### Description of the task
In the entries below, some lines hold the string "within"; please say how many, giving the number and nothing else.

### Exercise input
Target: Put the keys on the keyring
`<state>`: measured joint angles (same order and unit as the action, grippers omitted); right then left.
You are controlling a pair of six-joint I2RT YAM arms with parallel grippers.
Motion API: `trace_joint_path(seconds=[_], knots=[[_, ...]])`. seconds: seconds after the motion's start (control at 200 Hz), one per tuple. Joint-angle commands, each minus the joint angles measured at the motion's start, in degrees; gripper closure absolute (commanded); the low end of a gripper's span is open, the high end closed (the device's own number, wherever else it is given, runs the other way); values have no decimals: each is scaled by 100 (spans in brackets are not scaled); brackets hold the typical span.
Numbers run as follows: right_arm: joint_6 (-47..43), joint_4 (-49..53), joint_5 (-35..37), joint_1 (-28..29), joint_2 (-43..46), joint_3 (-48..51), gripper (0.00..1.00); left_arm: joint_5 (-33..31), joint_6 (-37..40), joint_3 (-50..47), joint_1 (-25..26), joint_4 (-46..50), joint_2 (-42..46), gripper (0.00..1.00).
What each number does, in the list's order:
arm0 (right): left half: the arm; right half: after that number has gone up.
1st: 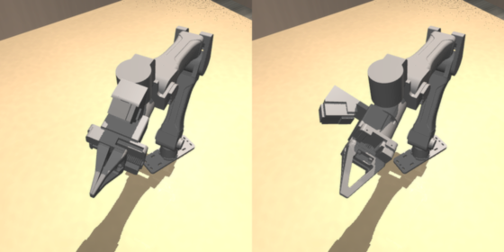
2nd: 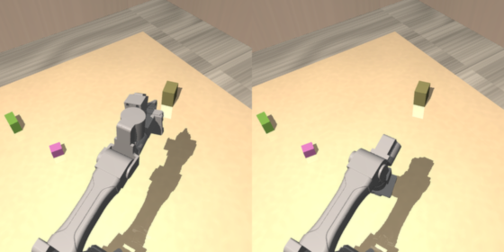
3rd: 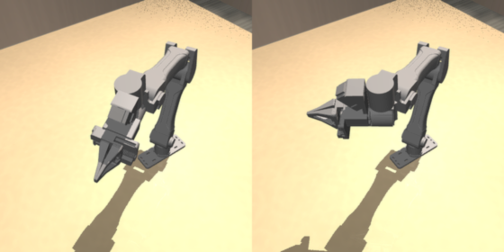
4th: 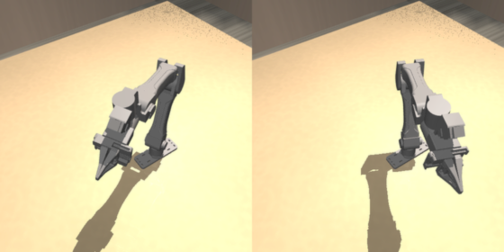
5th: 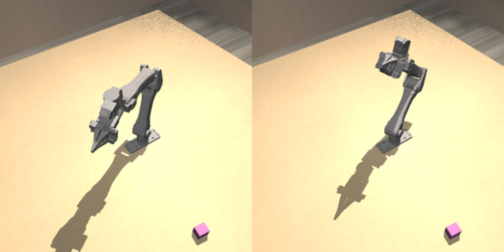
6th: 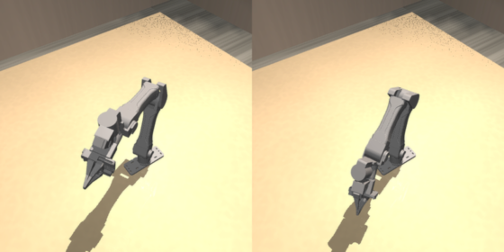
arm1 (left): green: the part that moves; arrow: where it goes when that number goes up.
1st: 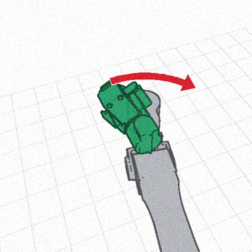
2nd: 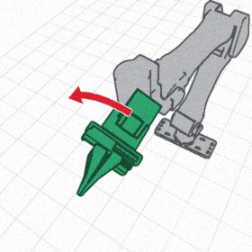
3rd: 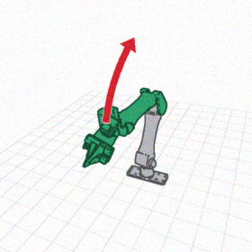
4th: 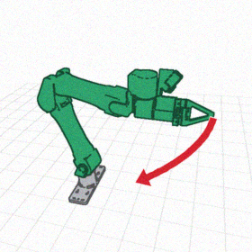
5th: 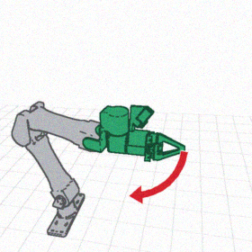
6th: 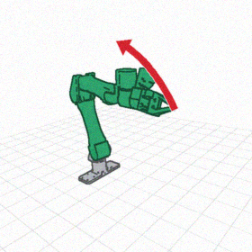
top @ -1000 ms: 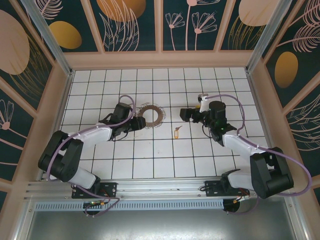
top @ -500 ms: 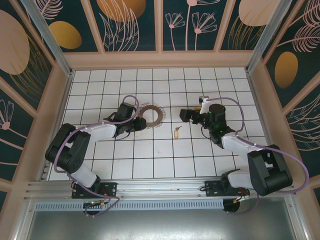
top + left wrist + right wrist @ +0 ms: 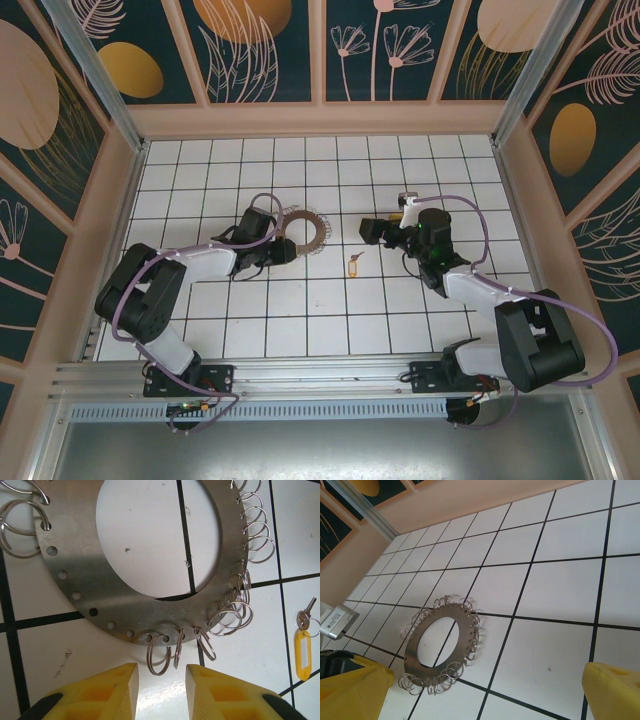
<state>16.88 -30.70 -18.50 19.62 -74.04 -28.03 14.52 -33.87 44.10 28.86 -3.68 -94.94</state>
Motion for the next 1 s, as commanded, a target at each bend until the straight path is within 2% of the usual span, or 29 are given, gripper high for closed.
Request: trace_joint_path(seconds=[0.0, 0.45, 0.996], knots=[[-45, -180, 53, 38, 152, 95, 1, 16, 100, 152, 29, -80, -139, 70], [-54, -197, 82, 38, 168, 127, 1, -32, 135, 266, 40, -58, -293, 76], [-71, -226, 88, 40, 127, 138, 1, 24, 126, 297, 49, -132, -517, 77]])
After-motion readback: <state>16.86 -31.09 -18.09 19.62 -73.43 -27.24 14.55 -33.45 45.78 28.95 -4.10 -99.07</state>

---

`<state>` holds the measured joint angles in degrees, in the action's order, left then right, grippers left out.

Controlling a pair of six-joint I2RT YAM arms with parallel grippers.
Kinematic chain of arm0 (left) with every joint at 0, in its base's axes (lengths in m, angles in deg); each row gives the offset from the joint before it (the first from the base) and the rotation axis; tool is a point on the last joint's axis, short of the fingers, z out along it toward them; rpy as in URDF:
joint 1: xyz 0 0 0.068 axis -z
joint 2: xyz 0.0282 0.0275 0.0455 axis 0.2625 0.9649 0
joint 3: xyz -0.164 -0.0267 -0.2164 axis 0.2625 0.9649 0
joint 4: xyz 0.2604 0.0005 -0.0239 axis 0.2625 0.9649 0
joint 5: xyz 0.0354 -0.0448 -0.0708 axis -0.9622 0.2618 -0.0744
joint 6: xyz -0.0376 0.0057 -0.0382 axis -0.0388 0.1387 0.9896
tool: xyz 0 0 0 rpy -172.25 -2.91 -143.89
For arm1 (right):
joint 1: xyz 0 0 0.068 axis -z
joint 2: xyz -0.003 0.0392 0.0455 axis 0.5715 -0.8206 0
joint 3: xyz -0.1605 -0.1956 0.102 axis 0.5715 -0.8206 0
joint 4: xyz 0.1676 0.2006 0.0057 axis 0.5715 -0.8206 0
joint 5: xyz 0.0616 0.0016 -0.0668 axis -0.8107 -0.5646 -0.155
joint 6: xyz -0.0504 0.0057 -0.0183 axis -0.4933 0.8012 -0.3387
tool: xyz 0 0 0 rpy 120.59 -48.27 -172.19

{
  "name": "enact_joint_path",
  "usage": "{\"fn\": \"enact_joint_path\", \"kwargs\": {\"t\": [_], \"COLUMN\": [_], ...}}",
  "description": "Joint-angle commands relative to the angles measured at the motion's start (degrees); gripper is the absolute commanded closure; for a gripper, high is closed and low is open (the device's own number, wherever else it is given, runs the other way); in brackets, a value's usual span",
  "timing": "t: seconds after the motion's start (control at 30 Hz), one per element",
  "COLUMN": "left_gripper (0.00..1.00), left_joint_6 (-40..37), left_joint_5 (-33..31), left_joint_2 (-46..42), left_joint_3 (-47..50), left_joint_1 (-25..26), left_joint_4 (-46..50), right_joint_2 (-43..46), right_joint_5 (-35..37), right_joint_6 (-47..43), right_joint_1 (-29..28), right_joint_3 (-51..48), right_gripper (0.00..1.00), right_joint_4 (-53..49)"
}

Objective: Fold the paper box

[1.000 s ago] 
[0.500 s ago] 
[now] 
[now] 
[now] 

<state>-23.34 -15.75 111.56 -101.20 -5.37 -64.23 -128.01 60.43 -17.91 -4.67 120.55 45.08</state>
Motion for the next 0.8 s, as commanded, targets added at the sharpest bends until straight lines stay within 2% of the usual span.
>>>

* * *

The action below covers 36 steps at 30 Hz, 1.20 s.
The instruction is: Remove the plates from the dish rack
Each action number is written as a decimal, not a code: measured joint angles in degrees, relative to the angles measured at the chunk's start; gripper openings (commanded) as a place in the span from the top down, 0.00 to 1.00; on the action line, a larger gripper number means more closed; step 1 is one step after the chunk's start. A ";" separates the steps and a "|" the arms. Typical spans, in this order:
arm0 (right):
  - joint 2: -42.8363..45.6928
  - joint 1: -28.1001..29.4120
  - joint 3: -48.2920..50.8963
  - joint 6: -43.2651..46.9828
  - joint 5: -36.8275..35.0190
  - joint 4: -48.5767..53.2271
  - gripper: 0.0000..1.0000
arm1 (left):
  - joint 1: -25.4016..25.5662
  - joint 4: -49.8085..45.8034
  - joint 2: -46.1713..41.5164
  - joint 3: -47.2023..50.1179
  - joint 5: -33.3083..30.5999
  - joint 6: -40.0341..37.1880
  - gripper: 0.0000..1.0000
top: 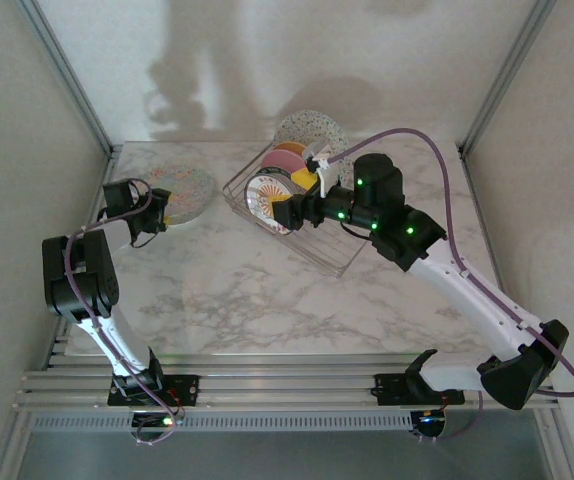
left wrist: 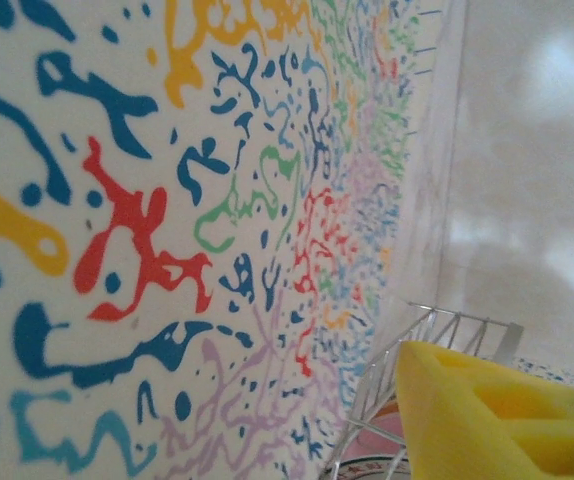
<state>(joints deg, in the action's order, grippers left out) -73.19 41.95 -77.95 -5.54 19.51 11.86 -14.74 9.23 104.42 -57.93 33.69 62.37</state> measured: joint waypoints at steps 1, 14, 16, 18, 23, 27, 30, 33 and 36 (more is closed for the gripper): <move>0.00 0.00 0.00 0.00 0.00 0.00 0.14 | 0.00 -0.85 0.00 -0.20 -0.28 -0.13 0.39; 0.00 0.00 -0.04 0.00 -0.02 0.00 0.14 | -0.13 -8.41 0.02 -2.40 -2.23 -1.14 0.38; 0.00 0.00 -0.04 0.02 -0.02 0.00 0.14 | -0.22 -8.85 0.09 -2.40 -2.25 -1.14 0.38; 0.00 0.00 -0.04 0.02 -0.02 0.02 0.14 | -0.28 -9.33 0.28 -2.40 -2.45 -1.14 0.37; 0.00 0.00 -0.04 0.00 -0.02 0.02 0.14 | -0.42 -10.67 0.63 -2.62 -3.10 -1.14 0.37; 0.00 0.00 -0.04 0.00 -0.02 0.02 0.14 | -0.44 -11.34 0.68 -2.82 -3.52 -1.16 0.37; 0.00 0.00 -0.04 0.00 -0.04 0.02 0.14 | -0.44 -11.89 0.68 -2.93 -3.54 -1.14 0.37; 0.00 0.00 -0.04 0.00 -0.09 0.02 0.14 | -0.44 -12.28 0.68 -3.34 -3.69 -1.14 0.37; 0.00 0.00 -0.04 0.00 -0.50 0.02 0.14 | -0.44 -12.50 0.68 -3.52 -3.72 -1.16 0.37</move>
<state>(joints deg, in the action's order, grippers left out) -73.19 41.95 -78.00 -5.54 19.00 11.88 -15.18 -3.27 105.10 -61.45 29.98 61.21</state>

### Problem solution
2